He gestured for her to do just that. “You don’t have to ask. We are friends, remember?”
In a fluid motion, Lila slid onto the chair. Her figure was still fighting trim even though she spent her days behind a desk now. From a distance, she could have been mistaken for one of her daughters. All four of the McIntyre offspring were here, on the force, all bravely ignoring the hail of insinuations and slurs regarding their father’s character until it had finally run its course.
Though he’d never really liked Ben McIntyre, he had come to the man’s posthumous defense. There was not enough proof to convict Ben or Dean Walker, his dead partner, of the whispered accusations. Brian was a firm believer in the “innocent until proven guilty” aspect of the law no matter what his personal feelings might be. Shortly before Ben’s death, the man had accused him of sleeping with Lila.

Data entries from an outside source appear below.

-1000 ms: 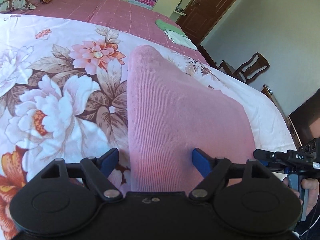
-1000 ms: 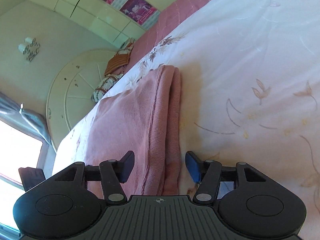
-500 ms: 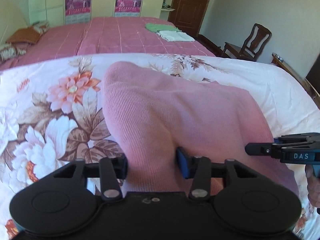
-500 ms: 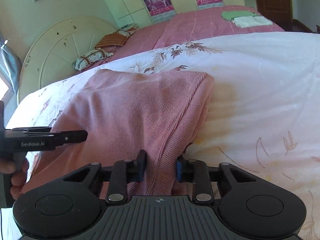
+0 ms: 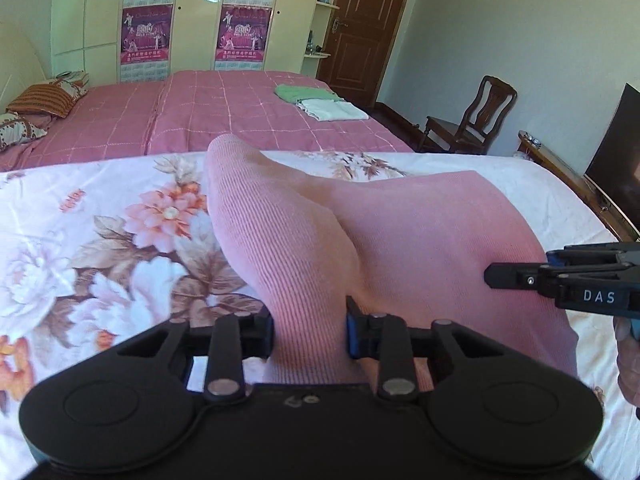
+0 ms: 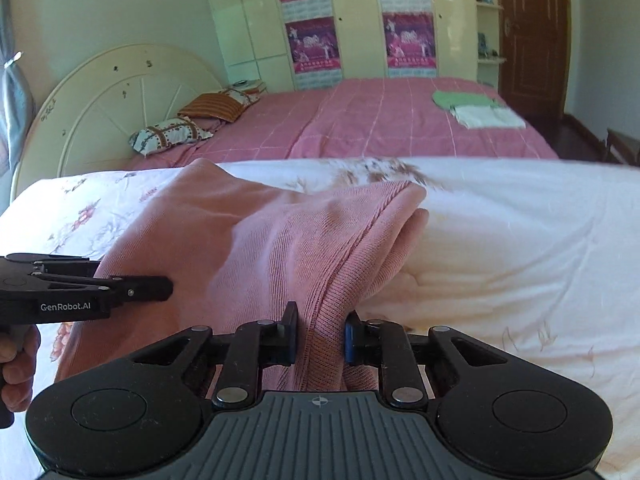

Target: Fold small clothes

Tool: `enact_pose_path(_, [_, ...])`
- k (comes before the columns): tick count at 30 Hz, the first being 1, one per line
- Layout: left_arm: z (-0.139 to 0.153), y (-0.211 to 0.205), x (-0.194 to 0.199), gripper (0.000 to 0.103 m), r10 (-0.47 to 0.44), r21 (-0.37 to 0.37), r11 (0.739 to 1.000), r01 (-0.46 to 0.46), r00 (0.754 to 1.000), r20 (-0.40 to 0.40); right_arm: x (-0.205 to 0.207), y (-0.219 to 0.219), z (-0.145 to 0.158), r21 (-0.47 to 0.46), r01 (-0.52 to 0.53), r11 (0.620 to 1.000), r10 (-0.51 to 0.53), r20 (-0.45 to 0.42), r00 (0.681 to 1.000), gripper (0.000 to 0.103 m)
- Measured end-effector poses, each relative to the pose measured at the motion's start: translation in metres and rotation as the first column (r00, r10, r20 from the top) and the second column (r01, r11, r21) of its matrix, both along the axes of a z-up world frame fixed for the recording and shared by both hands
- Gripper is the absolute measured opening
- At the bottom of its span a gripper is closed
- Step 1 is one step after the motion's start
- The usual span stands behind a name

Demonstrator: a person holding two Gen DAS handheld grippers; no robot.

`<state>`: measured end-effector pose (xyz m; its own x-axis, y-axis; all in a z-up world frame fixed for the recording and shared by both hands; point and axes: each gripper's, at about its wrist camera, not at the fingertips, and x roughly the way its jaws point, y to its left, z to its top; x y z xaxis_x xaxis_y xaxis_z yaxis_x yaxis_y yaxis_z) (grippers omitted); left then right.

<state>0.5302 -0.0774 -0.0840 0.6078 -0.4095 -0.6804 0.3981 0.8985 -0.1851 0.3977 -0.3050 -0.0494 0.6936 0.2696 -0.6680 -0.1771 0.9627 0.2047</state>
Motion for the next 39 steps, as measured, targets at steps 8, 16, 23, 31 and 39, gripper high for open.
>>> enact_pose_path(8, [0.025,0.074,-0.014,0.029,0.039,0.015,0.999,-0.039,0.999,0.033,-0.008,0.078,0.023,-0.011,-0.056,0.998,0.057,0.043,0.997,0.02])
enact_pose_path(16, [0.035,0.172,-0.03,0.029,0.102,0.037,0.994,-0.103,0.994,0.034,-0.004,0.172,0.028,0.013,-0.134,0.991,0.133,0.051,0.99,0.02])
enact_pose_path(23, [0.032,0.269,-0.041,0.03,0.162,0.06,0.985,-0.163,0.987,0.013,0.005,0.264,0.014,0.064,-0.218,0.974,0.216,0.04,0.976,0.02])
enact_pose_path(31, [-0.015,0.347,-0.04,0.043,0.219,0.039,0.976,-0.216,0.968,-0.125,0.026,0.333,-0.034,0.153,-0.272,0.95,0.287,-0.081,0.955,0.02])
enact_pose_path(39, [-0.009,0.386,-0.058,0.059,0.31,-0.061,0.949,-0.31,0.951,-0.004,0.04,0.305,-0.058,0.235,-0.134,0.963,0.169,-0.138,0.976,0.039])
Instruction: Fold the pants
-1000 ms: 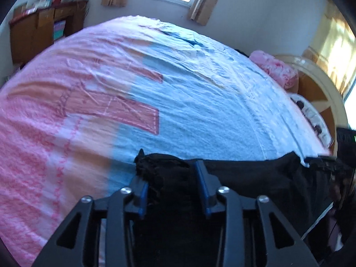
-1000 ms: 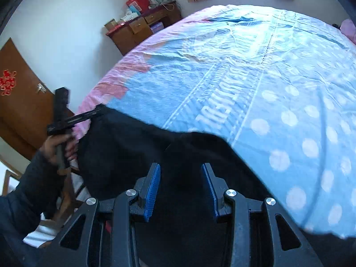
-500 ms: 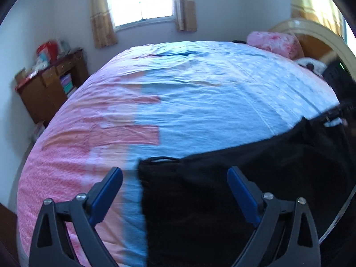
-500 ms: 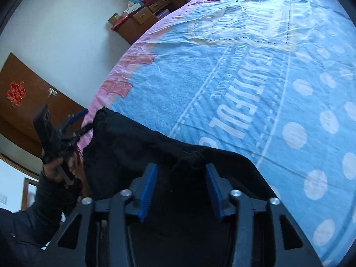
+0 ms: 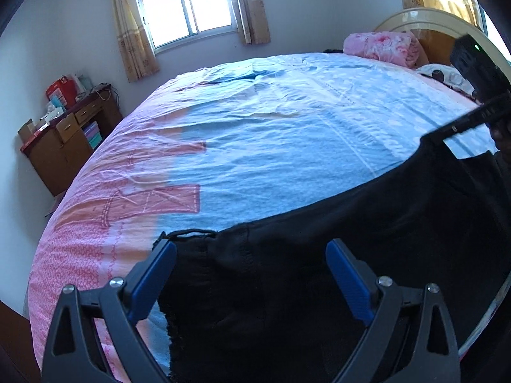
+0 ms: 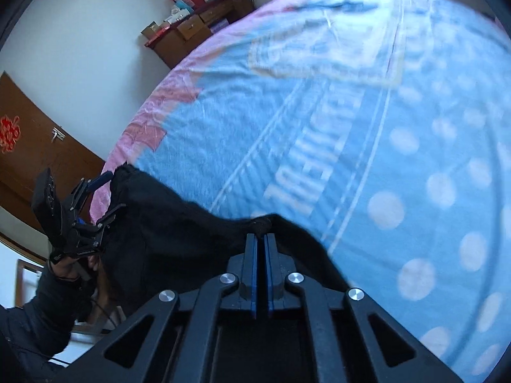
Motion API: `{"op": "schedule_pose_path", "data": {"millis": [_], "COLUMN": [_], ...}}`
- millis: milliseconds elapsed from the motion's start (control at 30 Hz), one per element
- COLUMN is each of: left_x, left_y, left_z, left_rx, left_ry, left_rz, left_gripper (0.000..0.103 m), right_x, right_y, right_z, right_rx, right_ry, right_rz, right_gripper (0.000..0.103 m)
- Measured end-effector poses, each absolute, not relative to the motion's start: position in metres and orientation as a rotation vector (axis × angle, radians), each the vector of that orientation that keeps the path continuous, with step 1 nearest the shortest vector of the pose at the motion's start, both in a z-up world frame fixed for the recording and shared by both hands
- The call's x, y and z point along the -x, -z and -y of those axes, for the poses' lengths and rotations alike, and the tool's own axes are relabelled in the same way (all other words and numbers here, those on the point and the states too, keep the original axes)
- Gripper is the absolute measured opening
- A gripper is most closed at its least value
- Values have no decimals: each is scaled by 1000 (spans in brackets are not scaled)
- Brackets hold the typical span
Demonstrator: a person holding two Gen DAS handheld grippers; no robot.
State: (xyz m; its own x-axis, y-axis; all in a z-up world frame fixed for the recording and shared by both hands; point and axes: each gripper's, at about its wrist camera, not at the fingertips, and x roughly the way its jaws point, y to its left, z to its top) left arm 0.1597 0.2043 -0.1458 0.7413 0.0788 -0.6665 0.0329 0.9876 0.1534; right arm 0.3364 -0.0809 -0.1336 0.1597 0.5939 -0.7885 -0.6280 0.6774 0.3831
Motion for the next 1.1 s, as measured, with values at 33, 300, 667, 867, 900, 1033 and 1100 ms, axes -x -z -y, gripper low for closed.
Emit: {"op": "schedule_pose_path", "data": {"millis": [33, 300, 667, 867, 900, 1033, 1100], "left_x": [-159, -154, -142, -148, -150, -161, -162], "left_y": [145, 141, 116, 115, 117, 122, 123], "left_z": [-202, -183, -128, -45, -32, 28, 53], "left_rx": [-163, -174, -217, -256, -259, -255, -249], "left_ry": [-24, -3, 109, 304, 335, 459, 526], "left_rz": [-733, -728, -673, -653, -656, -671, -680], "left_gripper": [97, 97, 98, 98, 98, 98, 98], "right_x": [-339, -364, -339, -242, -223, -167, -144], "right_y": [128, 168, 103, 56, 52, 47, 49], "right_z": [79, 63, 207, 347, 374, 465, 507], "right_rx": [44, 112, -83, -112, -131, -274, -378], "right_ry": [-868, -824, -657, -425, -367, -134, -28], "right_rz": [-1091, -1158, -1065, -961, -944, -903, -884], "right_gripper": [3, 3, 66, 66, 66, 65, 66]}}
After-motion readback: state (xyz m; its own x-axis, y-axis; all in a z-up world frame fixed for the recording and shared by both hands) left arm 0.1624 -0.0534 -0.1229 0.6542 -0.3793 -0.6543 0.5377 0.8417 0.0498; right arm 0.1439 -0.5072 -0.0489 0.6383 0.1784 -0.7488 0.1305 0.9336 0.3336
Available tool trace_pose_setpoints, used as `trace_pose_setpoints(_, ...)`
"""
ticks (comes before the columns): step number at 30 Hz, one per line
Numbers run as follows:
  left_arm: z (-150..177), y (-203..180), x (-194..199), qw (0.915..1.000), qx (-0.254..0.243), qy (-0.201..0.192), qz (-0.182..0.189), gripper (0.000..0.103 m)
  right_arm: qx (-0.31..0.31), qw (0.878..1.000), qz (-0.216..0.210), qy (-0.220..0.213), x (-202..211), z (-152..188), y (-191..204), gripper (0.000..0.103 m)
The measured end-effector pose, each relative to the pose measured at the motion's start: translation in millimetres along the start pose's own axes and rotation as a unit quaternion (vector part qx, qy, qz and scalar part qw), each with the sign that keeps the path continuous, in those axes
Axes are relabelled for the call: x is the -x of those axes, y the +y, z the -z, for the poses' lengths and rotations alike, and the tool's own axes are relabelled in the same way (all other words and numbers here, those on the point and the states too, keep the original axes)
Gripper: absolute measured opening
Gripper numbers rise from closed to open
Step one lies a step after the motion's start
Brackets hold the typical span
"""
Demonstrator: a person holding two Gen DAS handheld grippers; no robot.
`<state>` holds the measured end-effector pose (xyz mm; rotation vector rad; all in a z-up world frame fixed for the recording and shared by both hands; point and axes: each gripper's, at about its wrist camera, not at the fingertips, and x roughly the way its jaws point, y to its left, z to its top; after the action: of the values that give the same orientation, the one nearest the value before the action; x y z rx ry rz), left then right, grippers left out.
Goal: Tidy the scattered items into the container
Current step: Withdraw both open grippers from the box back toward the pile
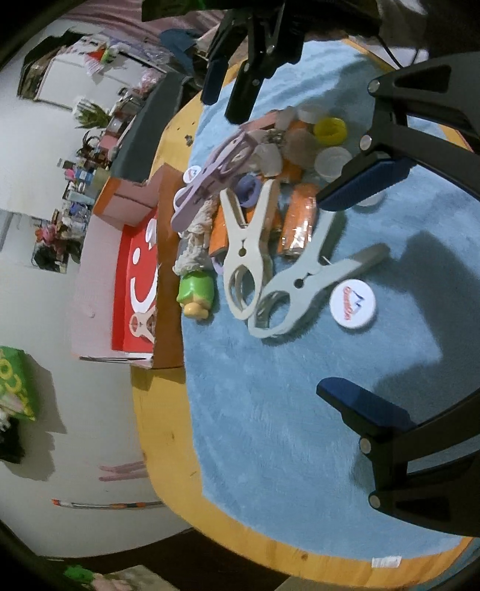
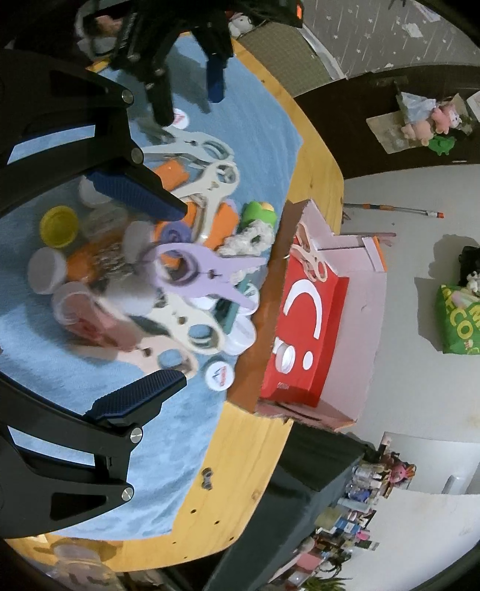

Susan had voiced the same accusations, but in Susan’s case, her insecurities and demons put words into her mouth. In Ben’s case, it was just unfounded jealousy. Even so, Brian wouldn’t allow that to dictate his feelings about Ben’s complicity in the missing drug money. Just because Ben was a poor excuse for a human being didn’t mean he was a dirty cop, as well. And thus far, there wasn’t enough evidence to convict him or absolve him.
“Yes, we are,” Lila was saying. “Friends.”
Banking down a sigh, Lila raised her eyes to his. She had no idea where to start, how to phrase this without sounding like some old woman who habitually checked beneath her bed each night for intruders before going to sleep.
She knotted her fingers together in her lap, searching for the right words.
Brian frowned slightly. Her body language spoke of feelings that seemed the total antithesis of the woman he’d once known. Known her as well as he’d known himself.
“Are you nervous, Lila?”
Even as he asked, it seemed impossible. One of the first things he’d ever taken her to task for was that she didn’t have the good sense to be afraid. She was fearless—and this tended to get rookies commendations…and killed.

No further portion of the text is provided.